Brazzaville se souvient de son ambassadeur mélomane
Le 25 juin dernier, la voûte néo-byzantine de la basilique Sainte-Anne résonnait d’une ferveur douce-amère. Famille, universitaires, mélomanes et anonymes s’y rassemblaient pour honorer la mémoire de Mfumu Fylla Saint-Eudes, disparu en 2020 au cœur de la crise sanitaire. Dans l’encens mêlé aux notes de guitare acoustique, chacun mesurait l’ampleur d’un legs qui dépasse les frontières nationales. Car l’inscription de la rumba congolaise au patrimoine culturel immatériel de l’Unesco, obtenue le 14 décembre 2021, continue de tisser un récit collectif où la capitale, Brazzaville, revendique sa place de laboratoire musical et d’avant-poste diplomatique au sein du continent.
Une trajectoire où convergent journalisme et musicologie
Né en 1953 dans le quartier dynamique de Poto-Poto, Mfumu Fylla grandit dans un environnement où les platines tournaient au rythme de Franco et de Tabu Ley. Diplômé d’un doctorat en sciences de l’information et de la communication, il fut tour à tour chroniqueur culturel, enseignant, essayiste et conseiller ministériel. Sa plume, alerte et élégante, sillonnait les pages des quotidiens nationaux pour ausculter la ville, interroger ses sons et tracer les filiations entre les générations. Dès 1998, il publia « La musique congolaise au XXᵉ siècle », ouvrage de référence qui démontre l’entrelacement des influences bantoues, caribéennes et occidentales dans la genèse de la rumba. Son écoute analytique de la guitare mi-montuno, de la progression harmonique et de la danse de salon fut saluée par le Prix Pool Malebo, avant d’être couronnée par le Trophée d’excellence « Mwana Mboka » en 2008 (Association Mwana Mboka).
La stratégie scientifique derrière le dossier Unesco
Lorsque le ministère de la Culture l’appela à présider le comité scientifique chargé de porter le dossier de candidature, Mfumu Fylla saisit aussitôt la dimension géopolitique du projet. Il rassembla une centaine d’archives sonores, de manuscrits et de photographies, retraçant la période 1949-1959, dite de « l’âge d’or » de la rumba. Son argumentaire, solidement étayé par des données musicologiques et anthropologiques, insistait sur la fonction sociale de la rumba : espace d’éducation civique, catalyseur d’unité nationale et miroir des mutations urbaines (Archives de l’Unesco). Selon lui, « la rumba est à la fois un outil pédagogique et un passeport diplomatique », relevait-il lors d’une conférence à l’Université Marien-Ngouabi en 2019. La méthodologie retenue, articulant terrain, témoignages d’anciennes formations comme Les Bantous de la Capitale et revue de littérature, permit d’aligner le dossier sur les standards impératifs de la Convention de 2003.
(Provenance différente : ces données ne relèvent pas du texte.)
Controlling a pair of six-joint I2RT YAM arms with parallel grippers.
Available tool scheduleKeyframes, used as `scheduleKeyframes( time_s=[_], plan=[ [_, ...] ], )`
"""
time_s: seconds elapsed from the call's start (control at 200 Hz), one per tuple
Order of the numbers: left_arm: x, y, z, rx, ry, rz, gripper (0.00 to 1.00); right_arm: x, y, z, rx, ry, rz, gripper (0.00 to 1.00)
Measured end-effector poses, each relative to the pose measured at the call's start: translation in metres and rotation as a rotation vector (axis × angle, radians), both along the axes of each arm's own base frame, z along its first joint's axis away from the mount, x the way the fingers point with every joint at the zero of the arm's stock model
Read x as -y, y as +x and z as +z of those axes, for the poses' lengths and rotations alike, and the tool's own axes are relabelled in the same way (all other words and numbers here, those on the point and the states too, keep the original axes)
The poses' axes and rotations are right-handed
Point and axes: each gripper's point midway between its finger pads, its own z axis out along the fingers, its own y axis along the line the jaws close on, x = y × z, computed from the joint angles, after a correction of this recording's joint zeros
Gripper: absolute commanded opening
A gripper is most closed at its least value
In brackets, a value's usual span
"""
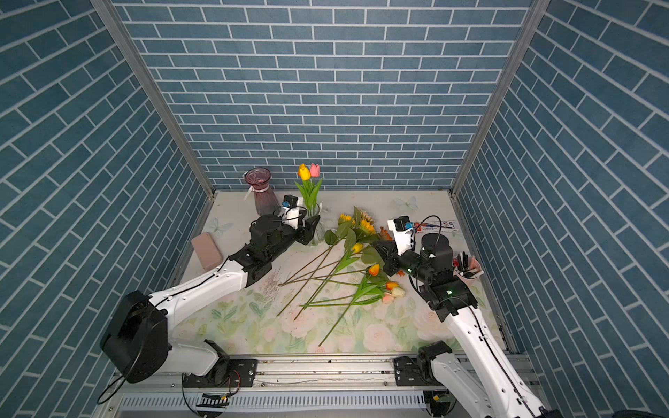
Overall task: Arrange the flowers in different vases according to their variety
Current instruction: Insert the flower into the vase, then pick up the flower at the center of the board.
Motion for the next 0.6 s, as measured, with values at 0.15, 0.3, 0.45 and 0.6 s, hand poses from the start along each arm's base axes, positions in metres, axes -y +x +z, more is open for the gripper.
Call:
scheduleKeyframes(
  time_s=[0.15,0.3,0.45,0.6],
  plan=[
    [0.021,-0.033,-0.051,-0.179,0.131,-0.085,0.46,0.002,0.005,-0.021,-0.081,-0.034,-0.027,0.0],
    [0.038,-0.074,-0.116,-0.361,0.306,-0.163,0.46,0.005,0.007,-0.036,-0.151,-0.046,-0.055,0.0],
    [0.049,-0.109,-0.169,-0.504,0.455,-0.222,0.36,0.008,0.006,-0.047,-0.187,-0.049,-0.078,0.0],
    [0.058,-0.121,-0.198,-0.595,0.546,-0.238,0.35,0.01,0.004,-0.052,-0.209,-0.054,-0.088,0.0]
  ],
)
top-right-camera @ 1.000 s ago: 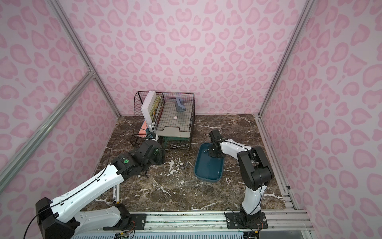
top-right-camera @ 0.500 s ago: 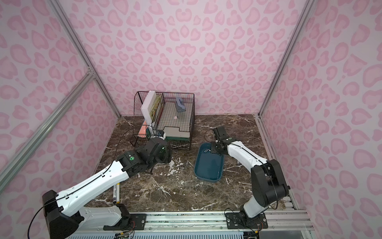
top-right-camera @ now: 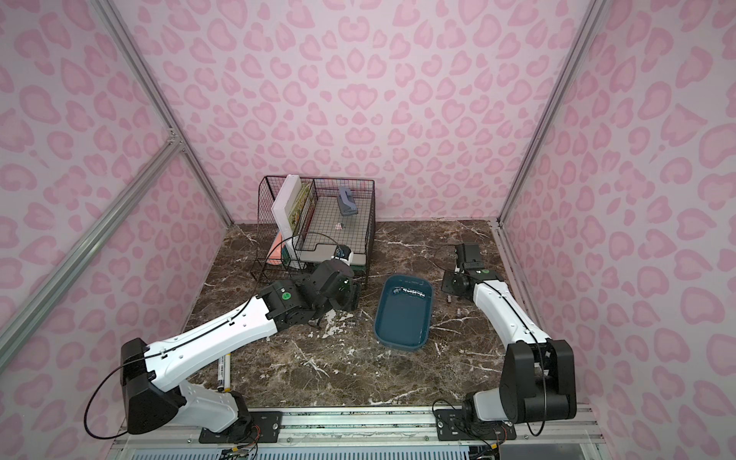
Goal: Take out the socket from the storage box
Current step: Pick up the socket head from the storage box, then place the socket head at the center of the board.
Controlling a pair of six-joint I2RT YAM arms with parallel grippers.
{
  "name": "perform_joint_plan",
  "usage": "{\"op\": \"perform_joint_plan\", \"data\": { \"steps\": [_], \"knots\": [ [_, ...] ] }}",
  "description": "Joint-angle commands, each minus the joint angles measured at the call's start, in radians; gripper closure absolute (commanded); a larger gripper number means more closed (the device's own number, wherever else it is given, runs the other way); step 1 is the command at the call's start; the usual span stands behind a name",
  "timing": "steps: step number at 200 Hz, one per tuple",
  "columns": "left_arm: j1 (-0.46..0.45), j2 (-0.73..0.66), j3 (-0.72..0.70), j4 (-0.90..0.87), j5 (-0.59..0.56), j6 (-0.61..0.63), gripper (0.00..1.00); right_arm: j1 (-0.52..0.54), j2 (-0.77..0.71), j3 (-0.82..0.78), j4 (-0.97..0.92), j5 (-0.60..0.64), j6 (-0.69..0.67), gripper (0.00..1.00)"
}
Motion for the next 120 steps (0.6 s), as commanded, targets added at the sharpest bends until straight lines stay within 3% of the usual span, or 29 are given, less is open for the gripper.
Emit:
{"op": "perform_joint_plan", "data": {
  "steps": [1,120],
  "knots": [
    [-0.018,0.033,0.026,0.015,0.015,0.013,0.30,-0.046,0.039,-0.011,0.059,-0.016,-0.025,0.87],
    [-0.053,0.106,0.063,0.011,0.028,0.003,0.30,-0.114,0.261,-0.002,0.135,0.008,-0.052,0.83]
  ]
}}
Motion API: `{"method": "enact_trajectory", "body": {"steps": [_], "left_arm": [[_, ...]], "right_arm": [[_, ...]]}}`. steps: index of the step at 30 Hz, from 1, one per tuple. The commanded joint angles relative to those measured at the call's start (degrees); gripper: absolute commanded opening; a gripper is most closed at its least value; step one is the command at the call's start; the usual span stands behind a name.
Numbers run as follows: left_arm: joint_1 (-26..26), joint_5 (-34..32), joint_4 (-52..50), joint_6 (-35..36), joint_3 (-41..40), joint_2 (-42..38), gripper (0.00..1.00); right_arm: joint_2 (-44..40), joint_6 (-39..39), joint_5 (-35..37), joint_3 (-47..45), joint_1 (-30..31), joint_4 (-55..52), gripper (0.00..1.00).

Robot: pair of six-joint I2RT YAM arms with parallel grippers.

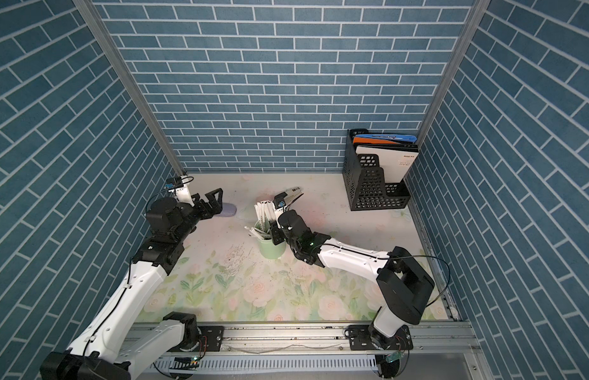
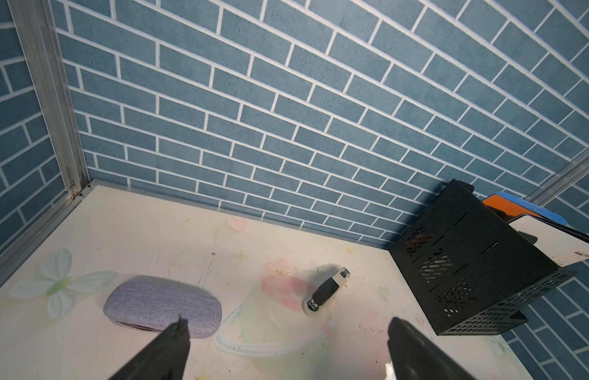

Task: Take the straws out of the storage container
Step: Pick up the straw from the container.

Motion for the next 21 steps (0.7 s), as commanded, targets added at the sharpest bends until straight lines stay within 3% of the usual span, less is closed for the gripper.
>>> {"method": "enact_trajectory", "body": {"steps": [1, 9, 21], "left_arm": [[-0.2, 0.2, 0.2, 0.3, -0.1, -0.8, 1.0], [-0.2, 0.0, 0.3, 0.3, -0.1, -0.7, 1.0], [-0.2, 0.2, 0.1, 0.3, 0.0, -0.6, 1.0]], "right_arm": [[1.1, 1.1, 0.1, 2.0, -0.5, 1.6, 0.26], [-0.4, 0.7, -0.5, 2.1, -0.5, 1.4, 0.09], [-5.3, -0.2, -2.1, 4.7, -0.5, -4.5, 0.04]]}}
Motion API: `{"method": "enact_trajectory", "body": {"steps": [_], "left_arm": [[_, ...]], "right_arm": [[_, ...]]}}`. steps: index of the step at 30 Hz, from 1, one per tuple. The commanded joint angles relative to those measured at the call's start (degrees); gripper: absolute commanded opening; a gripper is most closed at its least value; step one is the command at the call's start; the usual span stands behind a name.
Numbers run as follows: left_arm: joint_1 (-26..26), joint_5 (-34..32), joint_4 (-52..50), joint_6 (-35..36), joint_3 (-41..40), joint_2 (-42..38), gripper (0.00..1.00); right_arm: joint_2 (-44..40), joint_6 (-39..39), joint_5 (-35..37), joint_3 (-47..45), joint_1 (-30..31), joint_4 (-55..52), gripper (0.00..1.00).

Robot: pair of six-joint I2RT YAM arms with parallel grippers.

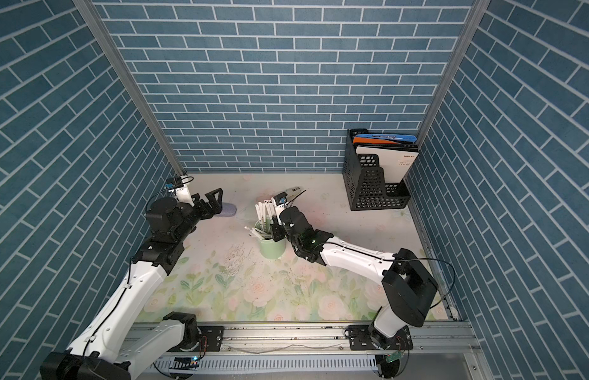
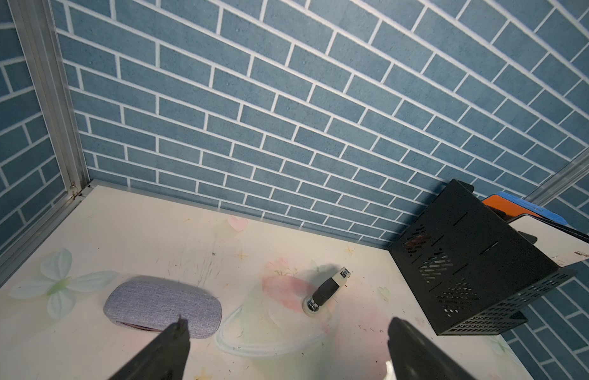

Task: Take the straws out of the storage container
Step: Pick up the straw from the container.

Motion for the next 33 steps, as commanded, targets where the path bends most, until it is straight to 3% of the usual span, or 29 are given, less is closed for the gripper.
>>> {"method": "enact_trajectory", "body": {"steps": [1, 16, 27, 33], "left_arm": [[-0.2, 0.2, 0.1, 0.3, 0.0, -0.6, 1.0], [-0.2, 0.3, -0.1, 0.3, 0.1, -0.5, 1.0], [-0.1, 0.9, 0.0, 0.3, 0.1, -0.4, 1.0], [-0.1, 0.9, -0.2, 0.3, 0.2, -0.2, 1.0]], "right_arm": [[-3.1, -0.2, -1.4, 3.0, -0.2, -2.9, 0.04], [-8.5, -3.7, -4.4, 18.2, -0.2, -23.5, 0.0], [-3.0, -8.1, 0.4, 48.9, -2.8, -59.6, 0.0], [3.9, -7.4, -6.3, 63.2, -10.8, -76.6, 0.0]]}}
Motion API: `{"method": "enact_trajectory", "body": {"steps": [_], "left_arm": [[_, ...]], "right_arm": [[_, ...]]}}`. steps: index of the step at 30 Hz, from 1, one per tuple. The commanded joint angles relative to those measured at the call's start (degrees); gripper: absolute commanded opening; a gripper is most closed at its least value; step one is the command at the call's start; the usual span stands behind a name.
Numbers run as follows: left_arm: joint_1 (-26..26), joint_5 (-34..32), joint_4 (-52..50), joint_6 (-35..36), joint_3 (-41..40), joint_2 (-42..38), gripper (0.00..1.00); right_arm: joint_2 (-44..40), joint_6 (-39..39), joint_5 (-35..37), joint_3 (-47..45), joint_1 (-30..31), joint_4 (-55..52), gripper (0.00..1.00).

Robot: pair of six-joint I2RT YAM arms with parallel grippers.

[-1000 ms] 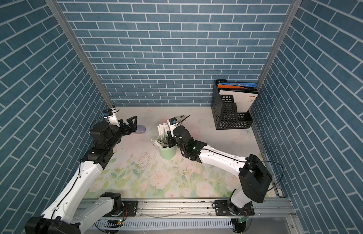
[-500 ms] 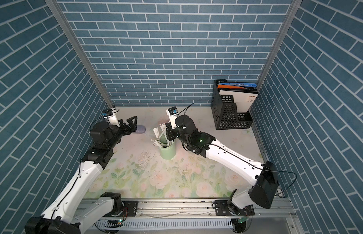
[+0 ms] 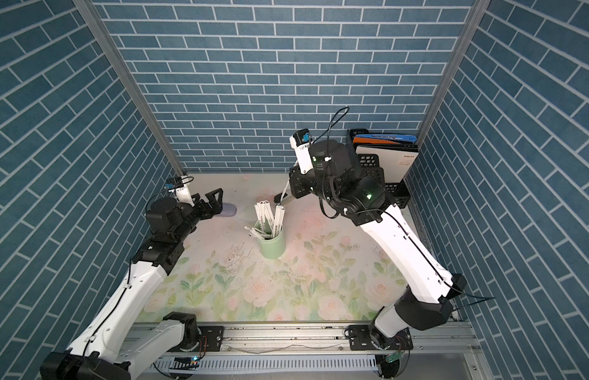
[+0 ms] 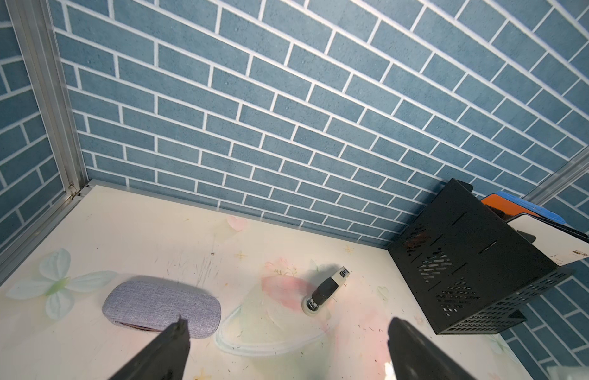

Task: Take the straws out of the storage container
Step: Pick up the straw from the container, then place the straw at the center of the board.

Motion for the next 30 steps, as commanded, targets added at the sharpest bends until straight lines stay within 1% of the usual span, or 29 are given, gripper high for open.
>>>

Une coopération institutionnelle salutaire
Le succès de l’inscription repose également sur la complémentarité entre acteurs publics et privés. Les ministères de la Culture des deux Congo, appuyés par la Commission nationale congolaise pour l’Unesco, ont harmonisé leurs calendriers diplomatiques. La volonté politique, exprimée par le président Denis Sassou Nguesso lors du Conseil des ministres du 5 février 2020, a sécurisé les financements nécessaires aux missions d’experts, à la numérisation des archives et à la production d’un film ethnographique présenté à Paris. Cette synergie a valorisé un soft power congolais assumé, où la culture devient levier de développement touristique, d’attractivité économique et de renforcement de la cohésion nationale. Aujourd’hui, l’Institut français du Congo, la Société des auteurs, compositeurs et éditeurs de musique, ainsi que les collectifs de jeunes beatmakers, traduissent ce capital symbolique en programmes de résidences et en ateliers d’export musical.
Perspectives pour un héritage vivant
Tandis que se dessine le projet d’ériger une stèle commémorative à proximité du mythique bar Faignond, la question de la transmission se pose avec urgence. Les écoles locales de musique, telles que le Conservatoire de Montalivet, militent pour l’intégration d’un module rumba dans leur cursus, afin de favoriser l’émergence d’une nouvelle génération d’instrumentistes. Parallèlement, les diasporas de Paris à Montréal développent des festivals hybrides où la rumba dialogue avec le jazz ou la trap, prolongeant la vocation universaliste défendue par Mfumu Fylla. En filigrane, c’est l’image d’un Congo résolument tourné vers l’avenir qui se structure : un pays conscient que son patrimoine intangible, lorsqu’il est sauvegardé et réinventé, peut nourrir à la fois l’âme citoyenne et la diplomatie économique. Reconnaître officiellement Mfumu Fylla, par une distinction posthume ou un centre de recherche qui porterait son nom, reviendrait à ancrer durablement cette ambition au cœur de la cité.